Robustness-Aware Tool Selection and Manipulation Planning with Learned Energy-Informed Guidance
Yifei Dong, Yan Zhang, Sylvain Calinon, Florian T. Pokorny
TL;DR
A robustness-aware method that jointly selects tools and plans contact-rich manipulation trajectories, explicitly optimizing for robustness against disturbances, using an energy-based robustness metric that guides the planner toward robust manipulation behaviors.
Abstract
Humans subconsciously choose robust ways of selecting and using tools, for example, choosing a ladle over a flat spatula to serve meatballs. However, robustness under external disturbances remains underexplored in robotic tool-use planning. This paper presents a robustness-aware method that jointly selects tools and plans contact-rich manipulation trajectories, explicitly optimizing for robustness against disturbances.

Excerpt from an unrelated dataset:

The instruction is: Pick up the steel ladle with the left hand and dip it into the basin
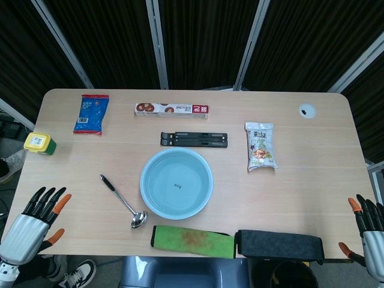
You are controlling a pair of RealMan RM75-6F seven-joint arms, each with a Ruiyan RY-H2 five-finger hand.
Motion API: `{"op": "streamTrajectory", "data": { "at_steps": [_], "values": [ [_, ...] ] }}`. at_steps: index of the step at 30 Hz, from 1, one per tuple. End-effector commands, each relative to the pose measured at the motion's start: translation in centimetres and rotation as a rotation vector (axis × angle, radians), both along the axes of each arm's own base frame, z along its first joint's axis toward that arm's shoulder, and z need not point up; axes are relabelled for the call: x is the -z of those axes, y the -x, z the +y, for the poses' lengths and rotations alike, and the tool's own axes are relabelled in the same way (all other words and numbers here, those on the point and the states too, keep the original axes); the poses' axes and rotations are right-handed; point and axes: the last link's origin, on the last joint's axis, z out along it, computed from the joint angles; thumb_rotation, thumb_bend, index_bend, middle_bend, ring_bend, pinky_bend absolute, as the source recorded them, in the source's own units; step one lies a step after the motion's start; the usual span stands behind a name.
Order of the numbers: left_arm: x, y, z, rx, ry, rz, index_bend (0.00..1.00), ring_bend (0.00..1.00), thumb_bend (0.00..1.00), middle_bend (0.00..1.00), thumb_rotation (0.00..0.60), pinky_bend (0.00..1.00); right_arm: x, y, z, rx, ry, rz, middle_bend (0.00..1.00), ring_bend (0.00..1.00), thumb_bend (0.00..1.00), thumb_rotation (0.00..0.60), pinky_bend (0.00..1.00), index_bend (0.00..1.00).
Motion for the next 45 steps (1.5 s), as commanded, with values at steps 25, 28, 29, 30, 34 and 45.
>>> {"op": "streamTrajectory", "data": {
  "at_steps": [25,28,29,30,34,45],
  "values": [
    [1.8,1.0,3.1,-0.046,0.105,0.094,0.44,0.0,0.29,0.0,0.6,0.0,-0.3,0.3,-0.3,0.017,0.01,-0.01,0.0,0.0,0.0,0.6,0.0,0.0],
    [2.2,1.1,4.4,-0.058,0.114,0.121,0.41,0.0,0.31,0.0,0.6,0.0,-0.2,0.3,-0.5,0.019,0.012,-0.011,0.0,0.0,0.0,0.6,0.0,0.0],
    [2.4,1.1,4.9,-0.057,0.119,0.125,0.41,0.0,0.32,0.0,0.6,0.0,-0.2,0.4,-0.6,0.021,0.012,-0.011,0.0,0.0,0.0,0.6,0.0,0.0],
    [2.7,1.1,5.4,-0.054,0.125,0.128,0.41,0.0,0.32,0.0,0.6,0.0,-0.1,0.4,-0.7,0.021,0.011,-0.008,0.0,0.0,0.0,0.6,0.0,0.0],
    [3.9,2.1,7.2,-0.084,0.149,0.163,0.42,0.0,0.33,0.0,0.6,0.0,-0.1,0.4,-0.8,0.025,0.008,-0.008,0.0,0.0,0.0,0.6,0.0,0.0],
    [8.0,2.1,10.2,-0.106,0.195,0.201,0.43,0.0,0.34,0.0,0.6,0.0,-0.6,0.9,-1.0,0.041,0.022,-0.02,0.0,0.0,0.0,0.6,0.0,0.0]
  ]
}}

At the core of our method is an energy-based robustness metric that guides the planner toward robust manipulation behaviors. We formulate a hierarchical optimization pipeline that first identifies a tool and configuration that optimizes robustness, and then plans a corresponding manipulation trajectory that maintains robustness throughout execution. We evaluate our method across three representative tool-use tasks. Simulation and real-world results demonstrate that our method consistently selects robust tools and generates disturbance-resilient manipulation plans.